**EXERCISE:** Word for word, copy out every line of the records, omitting each picture.

____________

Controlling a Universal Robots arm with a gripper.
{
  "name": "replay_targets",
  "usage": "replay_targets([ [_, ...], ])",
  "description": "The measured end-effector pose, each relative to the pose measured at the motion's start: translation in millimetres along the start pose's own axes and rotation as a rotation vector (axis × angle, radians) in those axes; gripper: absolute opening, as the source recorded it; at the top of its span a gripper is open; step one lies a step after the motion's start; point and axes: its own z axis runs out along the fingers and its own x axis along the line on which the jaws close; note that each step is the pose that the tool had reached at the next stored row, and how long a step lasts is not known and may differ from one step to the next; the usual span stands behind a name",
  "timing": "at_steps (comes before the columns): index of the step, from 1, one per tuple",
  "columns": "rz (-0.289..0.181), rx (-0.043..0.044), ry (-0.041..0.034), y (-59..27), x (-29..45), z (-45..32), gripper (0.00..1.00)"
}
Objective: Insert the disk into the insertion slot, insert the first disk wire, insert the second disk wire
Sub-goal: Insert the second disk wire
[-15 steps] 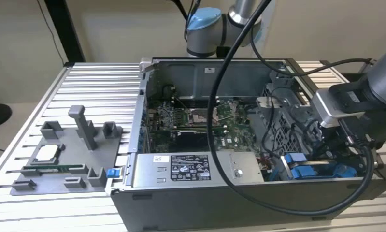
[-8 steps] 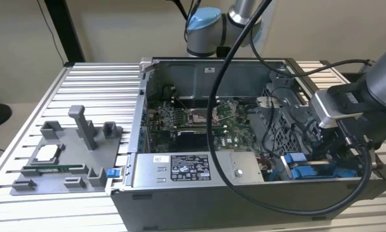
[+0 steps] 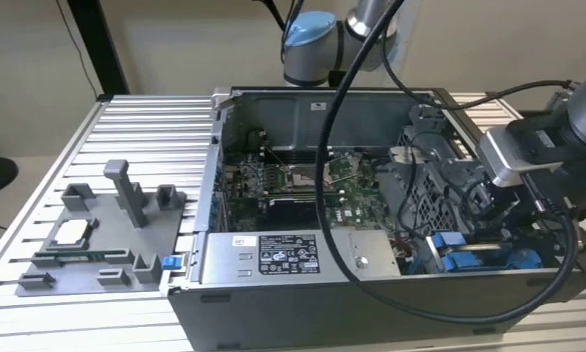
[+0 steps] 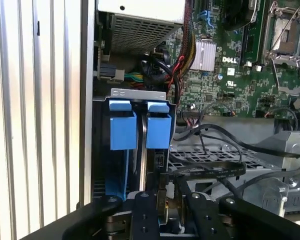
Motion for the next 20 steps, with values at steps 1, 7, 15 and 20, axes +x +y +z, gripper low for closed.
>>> replay_targets([
  [1,0.000,-0.0001,-0.0003,-0.3,-0.9,-3.5,1.00],
  [7,0.000,-0.0004,-0.0009,-2.5,-7.2,-28.5,1.00],
  [15,0.000,-0.0005,-0.0018,-4.5,-13.6,-54.1,1.00],
  [20,0.000,-0.0006,-0.0016,-4.6,-13.7,-54.5,1.00],
])
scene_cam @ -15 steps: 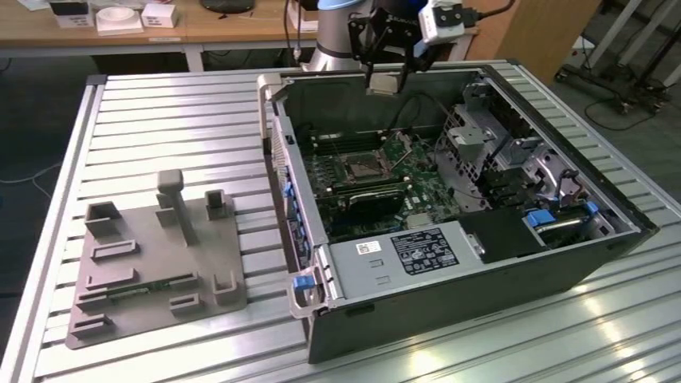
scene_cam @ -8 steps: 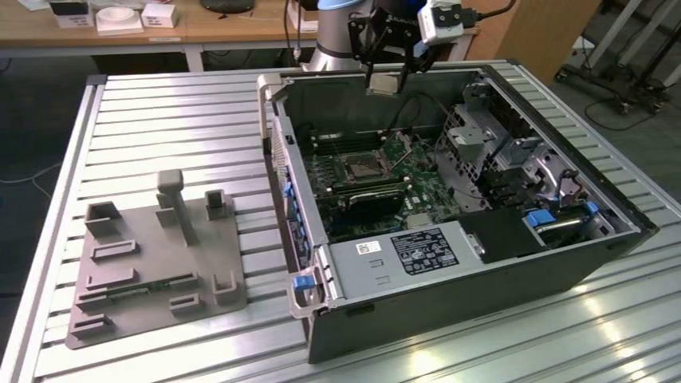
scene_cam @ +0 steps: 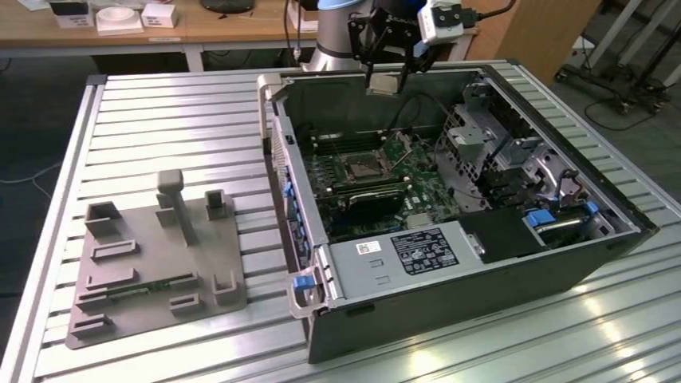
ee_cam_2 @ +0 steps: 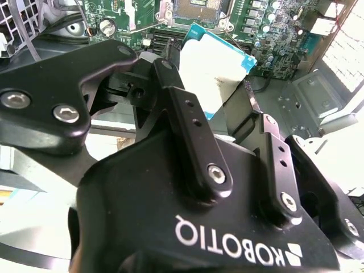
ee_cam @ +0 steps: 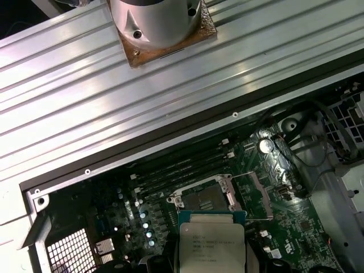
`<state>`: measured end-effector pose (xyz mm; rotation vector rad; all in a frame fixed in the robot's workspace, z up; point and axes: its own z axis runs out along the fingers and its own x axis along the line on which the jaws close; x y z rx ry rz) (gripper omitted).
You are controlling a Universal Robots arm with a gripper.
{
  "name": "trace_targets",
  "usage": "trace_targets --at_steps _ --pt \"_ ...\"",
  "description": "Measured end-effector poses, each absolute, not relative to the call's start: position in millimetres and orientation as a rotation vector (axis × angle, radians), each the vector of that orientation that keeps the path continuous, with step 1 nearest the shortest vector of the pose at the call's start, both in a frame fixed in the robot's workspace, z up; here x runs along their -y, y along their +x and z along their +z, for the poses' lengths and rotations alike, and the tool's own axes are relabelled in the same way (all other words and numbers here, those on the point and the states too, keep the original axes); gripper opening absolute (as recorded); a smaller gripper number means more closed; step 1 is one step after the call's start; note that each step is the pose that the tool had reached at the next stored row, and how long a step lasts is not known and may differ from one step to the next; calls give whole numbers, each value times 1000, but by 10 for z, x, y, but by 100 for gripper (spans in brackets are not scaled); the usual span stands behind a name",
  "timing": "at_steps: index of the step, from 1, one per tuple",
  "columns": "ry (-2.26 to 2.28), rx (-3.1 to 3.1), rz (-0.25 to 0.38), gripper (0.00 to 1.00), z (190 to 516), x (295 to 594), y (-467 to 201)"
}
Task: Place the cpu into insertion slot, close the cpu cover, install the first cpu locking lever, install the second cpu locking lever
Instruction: 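Place the cpu into insertion slot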
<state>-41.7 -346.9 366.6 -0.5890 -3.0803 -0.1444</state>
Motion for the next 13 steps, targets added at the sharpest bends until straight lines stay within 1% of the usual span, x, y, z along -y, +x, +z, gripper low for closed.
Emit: trace_targets --at_steps 13 --pt "-704 3060 -144 54 3660 3469 -417"
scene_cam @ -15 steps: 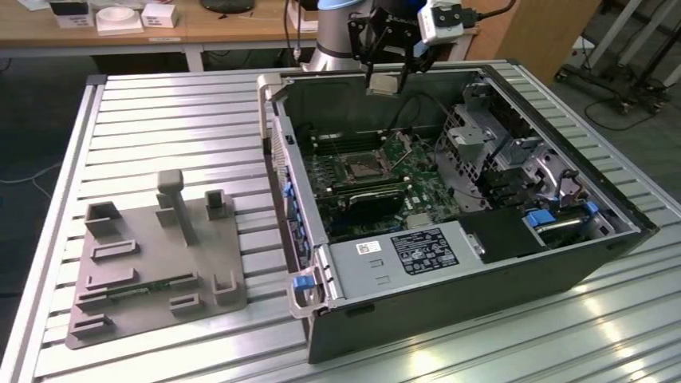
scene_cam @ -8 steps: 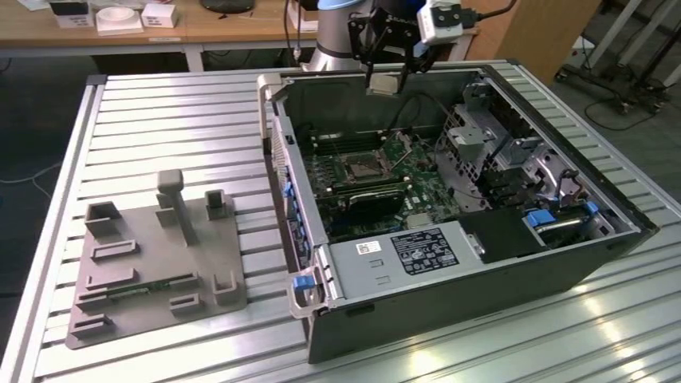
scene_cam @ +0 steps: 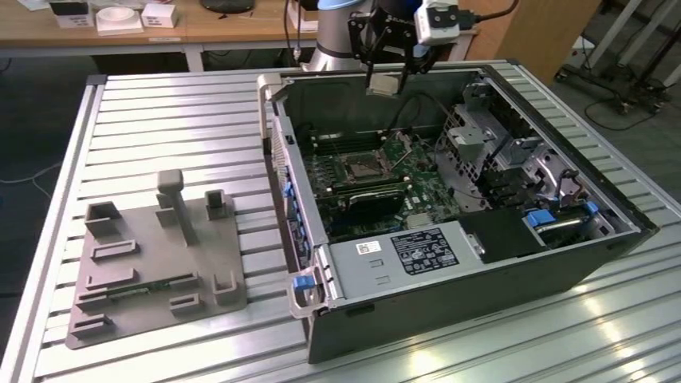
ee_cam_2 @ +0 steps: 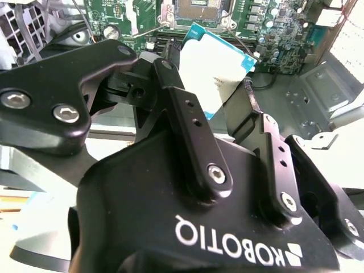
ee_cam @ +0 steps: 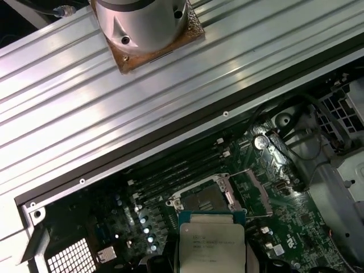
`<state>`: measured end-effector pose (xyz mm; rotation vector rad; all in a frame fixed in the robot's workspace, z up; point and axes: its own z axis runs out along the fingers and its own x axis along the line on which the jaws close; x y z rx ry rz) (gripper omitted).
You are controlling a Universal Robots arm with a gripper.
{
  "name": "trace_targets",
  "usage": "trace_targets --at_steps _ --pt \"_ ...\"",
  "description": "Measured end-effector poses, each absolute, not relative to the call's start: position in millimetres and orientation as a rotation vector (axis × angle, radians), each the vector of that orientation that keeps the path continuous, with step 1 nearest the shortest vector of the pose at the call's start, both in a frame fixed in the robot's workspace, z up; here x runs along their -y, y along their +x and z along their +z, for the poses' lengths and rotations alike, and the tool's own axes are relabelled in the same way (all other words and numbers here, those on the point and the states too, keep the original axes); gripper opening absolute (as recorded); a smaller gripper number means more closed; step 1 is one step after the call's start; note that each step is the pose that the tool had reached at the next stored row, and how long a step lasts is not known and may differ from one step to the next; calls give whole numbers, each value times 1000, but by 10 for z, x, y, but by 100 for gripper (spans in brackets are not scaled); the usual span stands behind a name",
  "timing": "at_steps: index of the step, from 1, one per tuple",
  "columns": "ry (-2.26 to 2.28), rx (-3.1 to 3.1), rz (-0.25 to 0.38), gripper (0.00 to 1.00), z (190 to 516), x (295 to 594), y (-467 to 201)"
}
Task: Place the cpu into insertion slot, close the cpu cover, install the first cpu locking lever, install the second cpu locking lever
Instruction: 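Place the cpu into insertion slot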
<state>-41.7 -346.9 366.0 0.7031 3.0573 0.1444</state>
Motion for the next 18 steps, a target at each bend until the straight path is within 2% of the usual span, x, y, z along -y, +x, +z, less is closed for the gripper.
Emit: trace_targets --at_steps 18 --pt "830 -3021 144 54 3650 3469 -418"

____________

**SOLUTION BELOW:**
Controlling a Universal Robots arm with a gripper.
{
  "name": "replay_targets",
  "usage": "replay_targets([ [_, ...], ])",
  "description": "The measured end-effector pose, each relative to the pose measured at the motion's start: translation in millimetres along the start pose's own axes and rotation as a rotation vector (axis × angle, radians) in those axes; gripper: absolute opening, as the source recorded it; at the top of its span a gripper is open; step one lies a step after the motion's start; point and axes: its own z axis runs out along the fingers and its own x axis along the line on which the jaws close; note that each step is the pose that the tool had reached at the next stored row, and how long a step lasts is not known and may differ from one step to the next; the usual span stands behind a name",
  "timing": "at_steps (comes before the columns): index of the step, from 1, one per tuple",
  "columns": "rz (-0.289..0.181), rx (-0.043..0.044), ry (-0.041..0.034), y (-59..27), x (-29..45), z (-45..32), gripper (0.00..1.00)"
}
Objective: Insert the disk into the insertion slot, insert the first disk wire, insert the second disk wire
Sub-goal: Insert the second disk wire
[-15 steps] 
[-8 steps] 
[+0 steps] 
[+0 steps] 
Motion for the next 20 steps, with values at steps 1, 7, 15 and 20, axes +x +y +z, gripper low for closed.
>>> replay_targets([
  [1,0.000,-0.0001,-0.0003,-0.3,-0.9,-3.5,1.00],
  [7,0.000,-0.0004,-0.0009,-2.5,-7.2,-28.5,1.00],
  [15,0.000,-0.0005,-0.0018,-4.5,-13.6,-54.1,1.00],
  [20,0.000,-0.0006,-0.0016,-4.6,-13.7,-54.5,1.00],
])
scene_cam @ -15 steps: 
scene_cam @ -8 steps: 
scene_cam @ +0 steps: 
ee_cam_2 @ +0 steps: 
ee_cam @ +0 steps: 
`<state>`: measured end-effector pose (xyz mm; rotation vector rad; all in a frame fixed in the robot's workspace, z up; point and axes: its own z axis runs out along the fingers and its own x axis along the line on which the jaws close; x y z rx ry rz) (gripper omitted).
You are controlling a Universal Robots arm with a gripper.
{
  "name": "trace_targets",
  "usage": "trace_targets --at_steps _ --pt \"_ ...\"",
  "description": "Measured end-effector poses, each absolute, not relative to the call's start: position in millimetres and orientation as a rotation vector (axis × angle, radians), each the vector of that orientation that keeps the path continuous, with step 1 nearest the shortest vector of the pose at the call's start, both in a frame fixed in the robot's workspace, z up; here x runs along their -y, y along their +x and z along their +z, for the poses' lengths and rotations alike, and the tool's own axes are relabelled in the same way (all other words and numbers here, those on the point and the states too, keep the original axes); gripper opening absolute (as recorded); a smaller gripper number means more closed; step 1 is one step after the call's start; note that each step is the pose that the tool had reached at the next stored row, and how long a step lasts is not known and may differ from one step to the next; calls give whole numbers, each value times 1000, but by 10 for z, x, y, but by 100 for gripper (spans in brackets are not scaled); the usual span stands behind a name",
  "timing": "at_steps: index of the step, from 1, one per tuple",
  "columns": "ry (-2.26 to 2.28), rx (-3.1 to 3.1), rz (-0.25 to 0.38), gripper (0.00 to 1.00), z (190 to 516), x (295 to 594), y (-467 to 201)"
}
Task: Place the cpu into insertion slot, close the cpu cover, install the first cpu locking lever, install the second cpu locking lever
Instruction: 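Place the cpu into insertion slot
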<state>-41.7 -346.9 366.6 -0.5890 -3.0803 -0.1444</state>
Motion for the next 13 steps, targets added at the sharpest bends until straight lines stay within 1% of the usual span, x, y, z along -y, +x, +z, gripper low for closed.
Emit: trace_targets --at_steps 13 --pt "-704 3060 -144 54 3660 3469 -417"
scene_cam @ -15 steps: 
scene_cam @ -8 steps: 
scene_cam @ +0 steps: 
ee_cam_2 @ +0 steps: 
ee_cam @ +0 steps: 
`<state>`: measured end-effector pose (xyz mm; rotation vector rad; all in a frame fixed in the robot's workspace, z up; point and axes: its own z axis runs out along the fingers and its own x axis along the line on which the jaws close; x y z rx ry rz) (gripper omitted).
You are controlling a Universal Robots arm with a gripper.
{
  "name": "trace_targets",
  "usage": "trace_targets --at_steps _ --pt \"_ ...\"",
  "description": "Measured end-effector poses, each absolute, not relative to the call's start: position in millimetres and orientation as a rotation vector (axis × angle, radians), each the vector of that orientation that keeps the path continuous, with step 1 nearest the shortest vector of the pose at the call's start, both in a frame fixed in the robot's workspace, z up; here x runs along their -y, y along their +x and z along their +z, for the poses' lengths and rotations alike, and the tool's own axes are relabelled in the same way (all other words and numbers here, those on the point and the states too, keep the original axes); gripper opening absolute (as recorded); a smaller gripper number means more closed; step 1 is one step after the call's start; note that each step is the pose that the tool had reached at the next stored row, and how long a step lasts is not known and may differ from one step to the next; calls give whole numbers, each value times 1000, but by 10 for z, x, y, but by 100 for gripper (spans in brackets are not scaled); the usual span stands behind a name",
  "timing": "at_steps: index of the step, from 1, one per tuple",
  "columns": "ry (-2.26 to 2.28), rx (-3.1 to 3.1), rz (-0.25 to 0.38), gripper (0.00 to 1.00), z (190 to 516), x (295 to 594), y (-467 to 201)"
}
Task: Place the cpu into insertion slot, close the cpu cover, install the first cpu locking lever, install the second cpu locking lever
Instruction: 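Place the cpu into insertion slot
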<state>-41.7 -346.9 366.0 0.7031 3.0573 0.1444</state>
Motion for the next 18 steps, a target at each bend until the straight path is within 2% of the usual span, x, y, z along -y, +x, +z, less is closed for the gripper.
Emit: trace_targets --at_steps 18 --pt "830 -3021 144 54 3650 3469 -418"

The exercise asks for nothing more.